*WHAT YOU WILL DO*: Return, word for word, only the lines of the data below that lie between the line with "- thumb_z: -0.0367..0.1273" and the line with "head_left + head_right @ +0", those two lines included.

*DATA SEGMENT*:

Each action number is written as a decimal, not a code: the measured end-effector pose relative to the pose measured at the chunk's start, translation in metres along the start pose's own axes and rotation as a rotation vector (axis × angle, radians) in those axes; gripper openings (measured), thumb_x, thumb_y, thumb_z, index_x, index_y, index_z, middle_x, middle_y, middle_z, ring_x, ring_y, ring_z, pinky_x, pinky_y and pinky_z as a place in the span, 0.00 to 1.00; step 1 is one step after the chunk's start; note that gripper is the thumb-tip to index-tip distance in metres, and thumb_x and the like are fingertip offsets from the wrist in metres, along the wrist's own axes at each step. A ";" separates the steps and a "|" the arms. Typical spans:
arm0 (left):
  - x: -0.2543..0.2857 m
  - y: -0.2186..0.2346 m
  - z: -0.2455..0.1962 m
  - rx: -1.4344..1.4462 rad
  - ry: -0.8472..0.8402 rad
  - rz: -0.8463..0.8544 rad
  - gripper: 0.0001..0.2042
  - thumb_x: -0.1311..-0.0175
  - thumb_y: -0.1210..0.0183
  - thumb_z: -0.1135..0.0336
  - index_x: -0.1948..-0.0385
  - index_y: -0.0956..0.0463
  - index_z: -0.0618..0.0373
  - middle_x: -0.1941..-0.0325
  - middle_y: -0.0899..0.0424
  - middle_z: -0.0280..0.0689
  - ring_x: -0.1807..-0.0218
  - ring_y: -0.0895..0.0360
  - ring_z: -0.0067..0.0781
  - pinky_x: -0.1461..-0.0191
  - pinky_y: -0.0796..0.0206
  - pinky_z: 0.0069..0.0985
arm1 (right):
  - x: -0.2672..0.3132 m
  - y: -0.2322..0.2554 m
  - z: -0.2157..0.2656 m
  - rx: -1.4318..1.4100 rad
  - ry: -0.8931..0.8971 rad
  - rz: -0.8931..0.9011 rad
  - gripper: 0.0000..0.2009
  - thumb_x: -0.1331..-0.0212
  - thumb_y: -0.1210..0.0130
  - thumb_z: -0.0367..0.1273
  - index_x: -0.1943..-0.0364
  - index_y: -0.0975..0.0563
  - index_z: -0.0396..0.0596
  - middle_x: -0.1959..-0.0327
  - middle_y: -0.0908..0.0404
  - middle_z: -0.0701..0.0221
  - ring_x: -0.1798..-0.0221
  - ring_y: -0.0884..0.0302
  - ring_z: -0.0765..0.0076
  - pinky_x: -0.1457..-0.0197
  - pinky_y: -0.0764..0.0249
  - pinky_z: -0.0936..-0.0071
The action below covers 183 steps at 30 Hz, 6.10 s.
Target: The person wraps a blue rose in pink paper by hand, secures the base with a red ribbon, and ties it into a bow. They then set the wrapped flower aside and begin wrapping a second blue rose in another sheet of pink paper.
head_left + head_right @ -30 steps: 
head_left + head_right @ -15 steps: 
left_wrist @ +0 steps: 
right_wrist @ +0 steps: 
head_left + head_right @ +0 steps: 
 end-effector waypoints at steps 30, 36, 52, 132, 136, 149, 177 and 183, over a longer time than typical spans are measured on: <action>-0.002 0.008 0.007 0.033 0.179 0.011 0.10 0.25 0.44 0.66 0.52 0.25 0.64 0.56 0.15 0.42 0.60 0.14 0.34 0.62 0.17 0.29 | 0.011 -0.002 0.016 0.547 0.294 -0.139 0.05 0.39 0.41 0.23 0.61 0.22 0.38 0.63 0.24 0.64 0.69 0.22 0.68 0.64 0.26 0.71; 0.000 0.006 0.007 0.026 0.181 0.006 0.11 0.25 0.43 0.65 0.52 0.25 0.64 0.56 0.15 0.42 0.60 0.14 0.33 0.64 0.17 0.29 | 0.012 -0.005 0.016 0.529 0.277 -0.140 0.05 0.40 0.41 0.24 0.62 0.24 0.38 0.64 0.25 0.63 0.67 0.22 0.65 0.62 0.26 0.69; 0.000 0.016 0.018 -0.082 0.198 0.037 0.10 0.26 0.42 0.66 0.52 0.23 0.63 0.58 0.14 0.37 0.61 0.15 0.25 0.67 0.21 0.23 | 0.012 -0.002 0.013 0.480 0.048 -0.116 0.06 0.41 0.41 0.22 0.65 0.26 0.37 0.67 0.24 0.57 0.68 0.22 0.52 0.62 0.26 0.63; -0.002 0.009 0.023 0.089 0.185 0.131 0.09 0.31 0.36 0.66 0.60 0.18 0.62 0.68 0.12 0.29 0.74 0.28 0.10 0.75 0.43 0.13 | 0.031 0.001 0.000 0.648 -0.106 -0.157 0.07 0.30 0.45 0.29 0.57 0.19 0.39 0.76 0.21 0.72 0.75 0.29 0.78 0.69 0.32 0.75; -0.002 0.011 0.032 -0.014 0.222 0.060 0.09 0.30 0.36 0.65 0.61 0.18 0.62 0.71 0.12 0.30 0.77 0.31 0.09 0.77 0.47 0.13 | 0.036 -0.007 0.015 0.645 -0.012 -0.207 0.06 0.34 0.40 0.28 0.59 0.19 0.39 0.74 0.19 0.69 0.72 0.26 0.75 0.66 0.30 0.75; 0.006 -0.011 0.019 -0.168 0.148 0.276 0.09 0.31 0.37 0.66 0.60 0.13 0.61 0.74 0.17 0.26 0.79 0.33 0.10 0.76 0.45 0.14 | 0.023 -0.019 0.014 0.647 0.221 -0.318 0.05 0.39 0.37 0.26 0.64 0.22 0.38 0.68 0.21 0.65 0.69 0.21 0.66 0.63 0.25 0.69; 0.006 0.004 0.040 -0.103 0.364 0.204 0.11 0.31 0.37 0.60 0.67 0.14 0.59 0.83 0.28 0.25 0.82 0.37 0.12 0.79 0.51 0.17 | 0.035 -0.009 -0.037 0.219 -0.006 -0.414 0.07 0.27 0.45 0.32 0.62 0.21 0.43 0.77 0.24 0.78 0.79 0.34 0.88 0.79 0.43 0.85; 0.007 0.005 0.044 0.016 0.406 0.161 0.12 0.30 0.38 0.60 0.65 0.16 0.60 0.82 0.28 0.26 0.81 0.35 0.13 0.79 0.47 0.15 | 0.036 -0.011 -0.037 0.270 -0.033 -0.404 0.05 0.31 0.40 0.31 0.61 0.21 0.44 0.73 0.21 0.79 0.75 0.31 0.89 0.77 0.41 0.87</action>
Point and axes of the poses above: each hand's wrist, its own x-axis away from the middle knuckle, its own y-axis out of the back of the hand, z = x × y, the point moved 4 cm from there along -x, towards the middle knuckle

*OUTPUT FOR THIS TASK*:
  - thumb_z: -0.0367..0.1273
  - index_x: -0.1943..-0.0364
  - index_y: -0.0975..0.0563
  - index_z: -0.0396..0.0596
  - middle_x: -0.1959..-0.0327
  - middle_y: -0.0908..0.0404
  - middle_z: -0.0701..0.0221
  - ring_x: -0.1798..-0.0221
  - ring_y: -0.0884..0.0302
  - ring_z: -0.0765..0.0076
  - pinky_x: -0.1457..-0.0197
  - pinky_y: -0.0764..0.0249
  - pinky_z: -0.0936..-0.0071
The action below covers 183 steps at 30 Hz, 6.10 s.
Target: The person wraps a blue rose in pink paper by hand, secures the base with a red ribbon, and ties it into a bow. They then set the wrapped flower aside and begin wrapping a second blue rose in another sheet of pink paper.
head_left + head_right @ -30 steps: 
head_left + head_right @ -15 steps: 
left_wrist @ +0 steps: 
right_wrist @ +0 steps: 
head_left + head_right @ +0 steps: 

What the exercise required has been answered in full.